Flag picked up the laser tool James offered without being asked, aimed at the nearest suit, and fired.

The beam was sustained and visible, the kind of output that left no ambiguity about its capacity — a focused thermal beam calibrated to three thousand degrees Celsius, hot enough to saw through a vehicle's frame in seconds.

He held it on the suit for thirty seconds. The power cell indicator dropped toward empty.

The suit showed nothing. No scoring, no discoloration, no deformation of any kind.

"That beam could cut a car in half lengthwise," James said, "and the suit read it as background noise." He took the tool back from Flag. "As long as you're wearing it, you can go toe to toe with a significant range of enhanced individuals."

Waller looked at the suits with the expression she wore when something met the standard she'd set for it. "The doctor has outdone himself."

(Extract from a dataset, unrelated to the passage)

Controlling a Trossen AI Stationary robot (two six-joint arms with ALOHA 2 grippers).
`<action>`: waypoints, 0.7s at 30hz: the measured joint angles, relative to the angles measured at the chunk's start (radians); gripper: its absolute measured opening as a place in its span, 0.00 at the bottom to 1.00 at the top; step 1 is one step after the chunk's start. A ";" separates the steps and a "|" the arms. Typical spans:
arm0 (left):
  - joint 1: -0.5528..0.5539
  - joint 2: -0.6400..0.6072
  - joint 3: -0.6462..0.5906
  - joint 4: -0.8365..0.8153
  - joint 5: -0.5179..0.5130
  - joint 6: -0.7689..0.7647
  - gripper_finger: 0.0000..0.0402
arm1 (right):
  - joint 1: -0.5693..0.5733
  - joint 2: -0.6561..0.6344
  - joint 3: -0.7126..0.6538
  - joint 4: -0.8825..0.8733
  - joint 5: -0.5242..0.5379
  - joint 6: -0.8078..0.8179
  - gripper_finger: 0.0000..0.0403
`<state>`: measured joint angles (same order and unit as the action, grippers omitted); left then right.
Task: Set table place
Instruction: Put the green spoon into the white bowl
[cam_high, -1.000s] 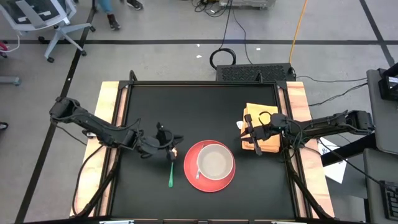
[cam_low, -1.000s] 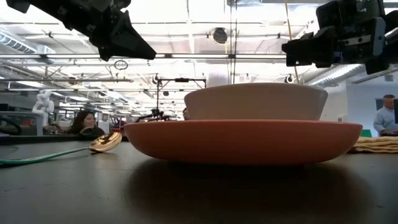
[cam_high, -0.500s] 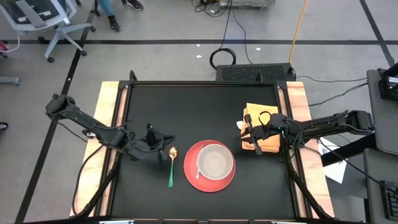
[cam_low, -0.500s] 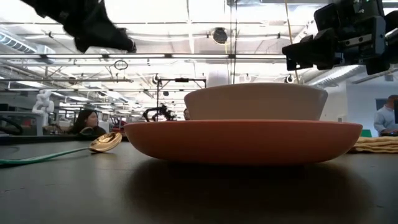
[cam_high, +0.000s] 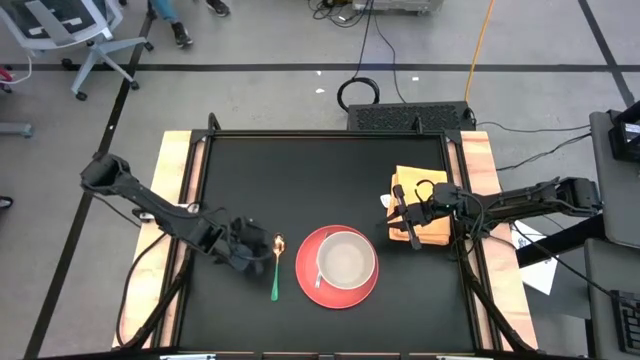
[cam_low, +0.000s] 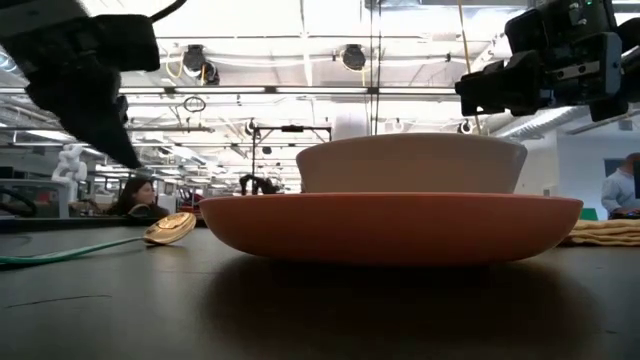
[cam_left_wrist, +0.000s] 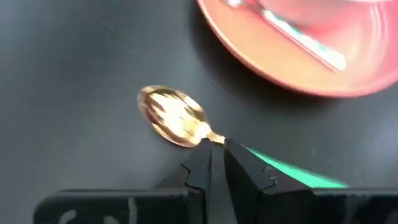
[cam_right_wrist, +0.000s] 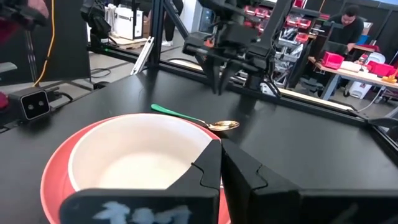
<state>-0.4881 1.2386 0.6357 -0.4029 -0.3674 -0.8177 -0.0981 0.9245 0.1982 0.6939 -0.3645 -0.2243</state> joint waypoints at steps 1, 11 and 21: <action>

James accepted this without visible reaction, then exhaled once through his nose. "There are limitations. The nanomachines self-replicate and assimilate damage, but that process has a ceiling. Extended engagements push the machines toward the limit of what they can compensate for, and past that limit the suit's integrity degrades faster than it can repair. Additionally" — he set the tablet down — "sub-zero temperatures. The machines lose function in extreme cold. The suit doesn't fail catastrophically, but it locks up. If you're in a sustained engagement where the temperature drops that far, disengage. Don't wait to see how the suit handles it, because it won't."

He looked across the four of them.

"With that said — the best way to understand what it can do is to be wearing it." He gestured toward the suits. "I'd suggest getting acquainted."